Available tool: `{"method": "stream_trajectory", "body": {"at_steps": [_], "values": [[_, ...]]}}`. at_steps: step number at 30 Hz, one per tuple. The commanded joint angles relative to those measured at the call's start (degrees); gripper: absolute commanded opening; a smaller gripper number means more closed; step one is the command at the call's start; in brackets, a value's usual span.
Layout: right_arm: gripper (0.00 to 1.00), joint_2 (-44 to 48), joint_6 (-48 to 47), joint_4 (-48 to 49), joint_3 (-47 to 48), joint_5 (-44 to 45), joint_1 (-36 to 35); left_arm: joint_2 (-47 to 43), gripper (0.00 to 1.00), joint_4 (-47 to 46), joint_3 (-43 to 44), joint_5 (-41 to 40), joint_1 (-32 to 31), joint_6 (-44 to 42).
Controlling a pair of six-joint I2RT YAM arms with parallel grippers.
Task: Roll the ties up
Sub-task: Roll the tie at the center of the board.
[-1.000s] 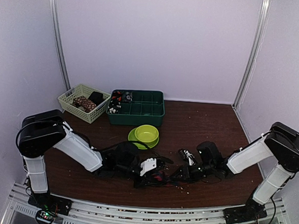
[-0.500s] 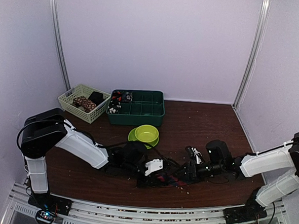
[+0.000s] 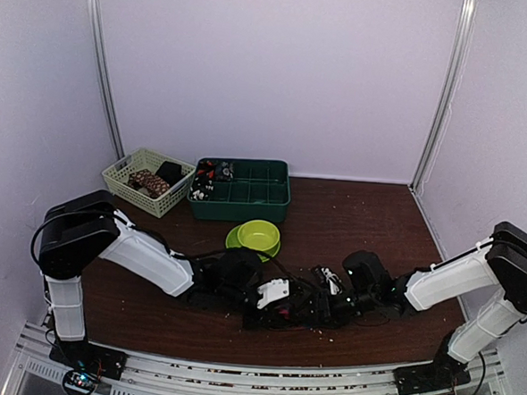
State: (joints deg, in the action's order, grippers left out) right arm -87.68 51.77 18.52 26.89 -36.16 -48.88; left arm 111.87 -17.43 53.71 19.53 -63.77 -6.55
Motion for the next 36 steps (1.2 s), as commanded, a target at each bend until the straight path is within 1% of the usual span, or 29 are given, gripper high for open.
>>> {"method": "stream_trajectory", "body": {"at_steps": [1,9,12,15,19,20,24,27,28,30,32,33,36], "values": [[0.55,-0.68,2.89,5.71,1.82,0.94,-0.3,3.12,0.21,9.8,-1.07,-2.19,-0.22,0.09],[0.54,-0.04,4.53,6.98,3.27,-0.55,-0.76,1.5,0.22,10.03,-2.57,-3.4,-0.22,0.39],[0.51,-1.61,4.53,7.41,4.07,-0.81,-1.28,1.82,0.23,9.98,-2.35,-3.3,-0.3,0.57],[0.41,-3.72,4.33,7.13,4.52,-0.68,-1.4,1.84,0.25,9.86,-2.36,-3.35,-0.3,0.64],[0.16,-5.8,4.46,6.9,3.57,-0.97,-1.3,1.68,0.29,9.18,-2.71,-3.59,-0.3,0.71],[0.11,-6.1,4.43,6.81,3.12,-1.12,-1.34,1.63,0.3,8.86,-2.8,-3.68,-0.3,0.78],[0.0,-5.95,4.57,6.73,1.36,-1.45,-1.22,1.67,0.3,7.76,-2.83,-3.63,-0.3,1.01],[0.0,-5.82,4.11,6.57,0.87,-1.43,-1.15,1.99,0.31,7.63,-2.5,-3.76,-0.3,1.23],[0.0,-5.81,3.94,6.47,0.83,-1.35,-1.17,2.03,0.34,7.53,-2.48,-3.98,-0.3,1.4],[0.0,-5.78,3.04,5.77,1.07,-0.84,-1.08,1.4,0.44,6.65,-2.9,-4.92,-0.3,2.27],[0.0,-5.75,0.98,3.54,1.69,0.15,-1.01,-1.06,0.54,3.3,-5.14,-6.08,-0.24,3.94],[0.0,-5.75,-0.43,2.15,1.97,0.88,-0.94,-2.52,0.58,0.72,-6.61,-6.2,-0.22,5.11],[0.0,-5.38,-3.84,-1.38,1.6,2.61,-0.34,-6.32,0.68,-10.82,-10.83,-6.32,-0.22,8.9]]}}
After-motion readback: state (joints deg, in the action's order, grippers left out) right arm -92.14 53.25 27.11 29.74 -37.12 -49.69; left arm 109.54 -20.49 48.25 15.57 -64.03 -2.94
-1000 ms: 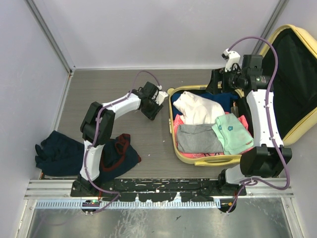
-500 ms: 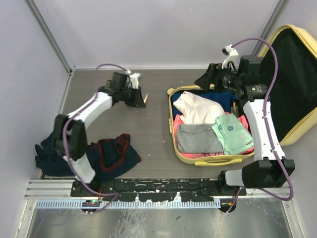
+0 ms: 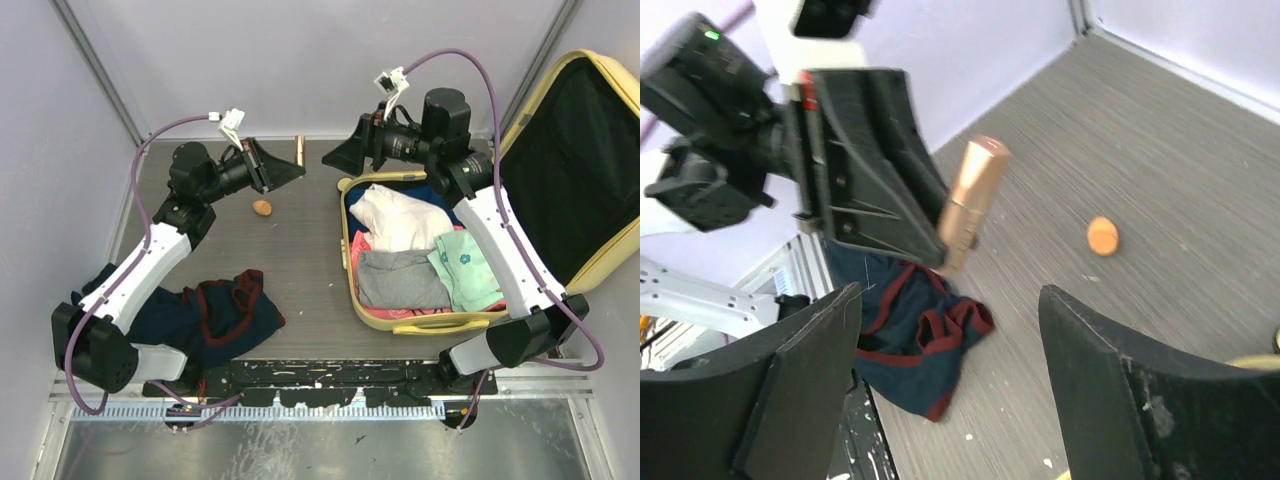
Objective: Pack the luggage
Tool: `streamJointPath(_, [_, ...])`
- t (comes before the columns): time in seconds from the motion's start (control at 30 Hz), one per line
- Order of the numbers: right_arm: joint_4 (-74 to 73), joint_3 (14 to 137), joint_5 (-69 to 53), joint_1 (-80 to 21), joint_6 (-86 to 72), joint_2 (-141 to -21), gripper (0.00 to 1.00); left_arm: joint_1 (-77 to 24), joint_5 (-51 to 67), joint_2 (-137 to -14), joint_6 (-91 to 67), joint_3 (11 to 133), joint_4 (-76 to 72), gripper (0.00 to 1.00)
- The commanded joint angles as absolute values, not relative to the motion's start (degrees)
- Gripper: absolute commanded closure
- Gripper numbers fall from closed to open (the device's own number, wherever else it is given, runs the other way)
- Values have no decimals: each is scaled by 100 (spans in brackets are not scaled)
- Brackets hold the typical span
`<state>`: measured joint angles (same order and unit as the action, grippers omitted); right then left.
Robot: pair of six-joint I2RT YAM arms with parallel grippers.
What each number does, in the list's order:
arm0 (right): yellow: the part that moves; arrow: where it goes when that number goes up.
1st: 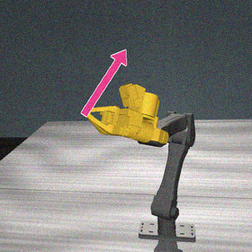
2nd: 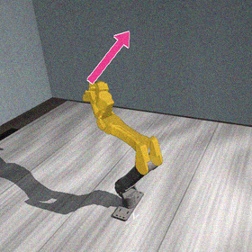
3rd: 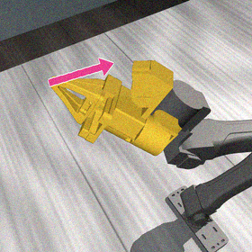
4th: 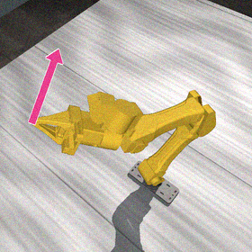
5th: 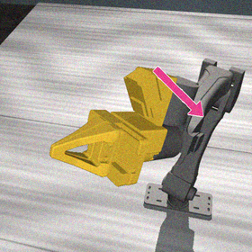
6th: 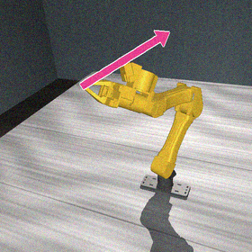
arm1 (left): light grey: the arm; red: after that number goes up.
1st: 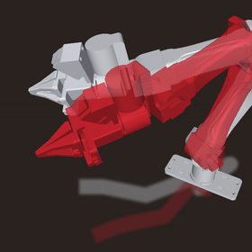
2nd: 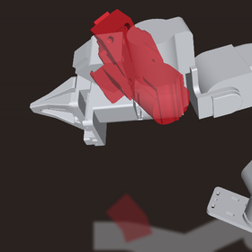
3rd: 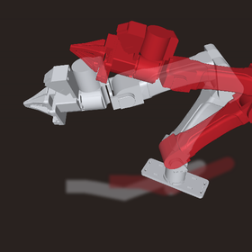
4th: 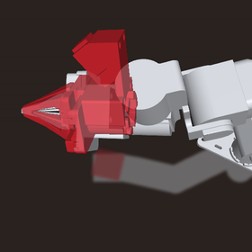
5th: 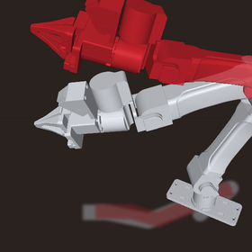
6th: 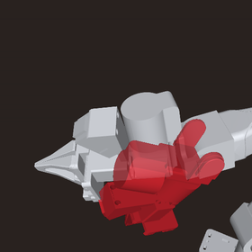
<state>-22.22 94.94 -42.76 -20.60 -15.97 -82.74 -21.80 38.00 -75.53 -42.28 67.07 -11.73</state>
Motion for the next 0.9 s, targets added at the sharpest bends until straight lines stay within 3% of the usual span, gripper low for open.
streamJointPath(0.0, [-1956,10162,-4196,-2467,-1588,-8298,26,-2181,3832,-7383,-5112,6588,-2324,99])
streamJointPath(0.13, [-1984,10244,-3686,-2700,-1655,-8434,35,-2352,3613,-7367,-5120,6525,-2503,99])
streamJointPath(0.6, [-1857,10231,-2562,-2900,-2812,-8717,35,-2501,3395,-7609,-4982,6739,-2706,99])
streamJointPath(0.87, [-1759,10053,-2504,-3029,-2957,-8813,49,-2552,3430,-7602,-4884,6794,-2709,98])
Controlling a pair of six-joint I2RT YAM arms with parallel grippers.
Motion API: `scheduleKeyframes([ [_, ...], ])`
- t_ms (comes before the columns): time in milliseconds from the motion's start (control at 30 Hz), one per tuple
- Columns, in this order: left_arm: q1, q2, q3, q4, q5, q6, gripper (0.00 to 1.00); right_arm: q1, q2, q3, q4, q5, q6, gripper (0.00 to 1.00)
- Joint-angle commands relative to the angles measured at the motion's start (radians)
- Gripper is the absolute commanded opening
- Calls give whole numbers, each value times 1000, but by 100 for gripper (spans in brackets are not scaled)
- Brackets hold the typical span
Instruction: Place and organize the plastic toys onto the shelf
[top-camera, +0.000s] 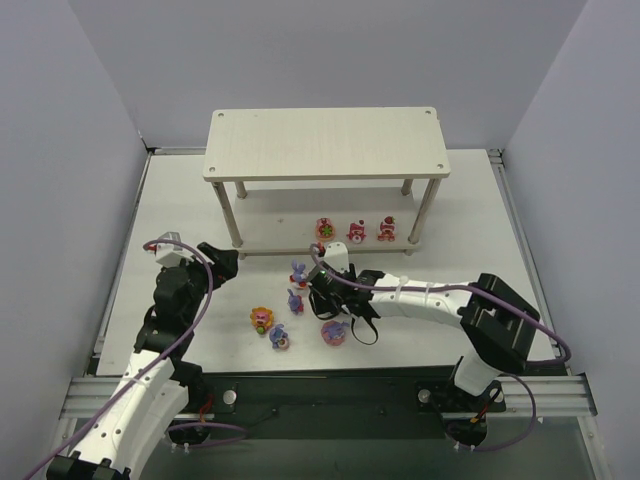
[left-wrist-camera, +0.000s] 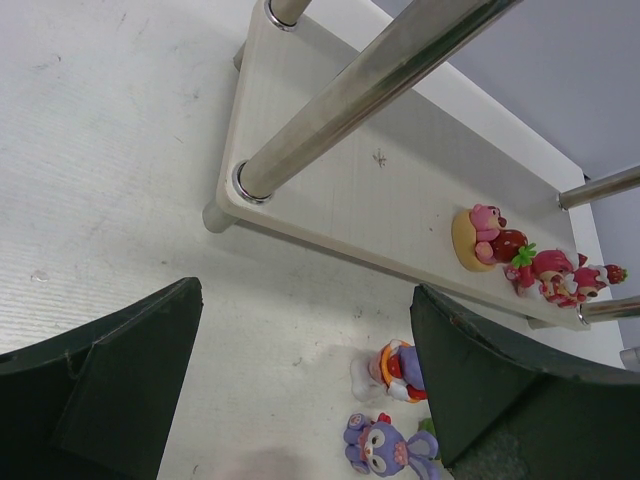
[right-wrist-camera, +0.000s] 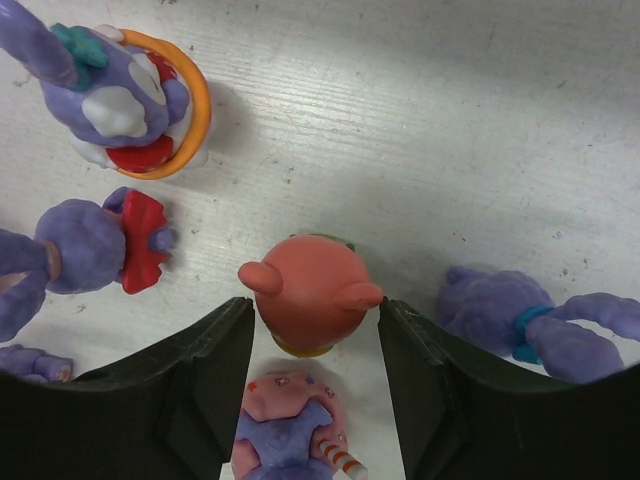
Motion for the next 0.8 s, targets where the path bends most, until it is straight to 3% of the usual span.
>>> scheduleKeyframes([
  [0,3,-3,53,11,8,-8,95,5,25,37,-22,53,40,51],
  [133,3,-3,51,11,6,-6,95,7,30,42,-22,75,50,35],
  [300,3,-3,50,12,5,-6,95,11,-20,49,-36,116,41,4],
  [567,3,0,42,20,3,-6,95,13,-145,121,-71,153,-31,0],
  [767,3,-3,40,17,2,-6,95,13,-134,259,-71,162,-115,0],
])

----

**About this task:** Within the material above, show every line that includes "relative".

**Response area:**
Available tool: `{"method": "stream_trajectory", "body": {"at_steps": [_], "values": [[_, ...]]}}`. at_steps: step number at 30 Hz, one per tuple. The commanded joint angles relative to those measured at the call's start (degrees); gripper: absolute commanded opening; a smaller gripper number means more closed; step one is the command at the call's start; in brackets, a value's usual span.
- The commanded joint angles as absolute values, not relative to the motion's start (degrees)
- Joint-angle commands relative to the angles measured at the motion's start (radians)

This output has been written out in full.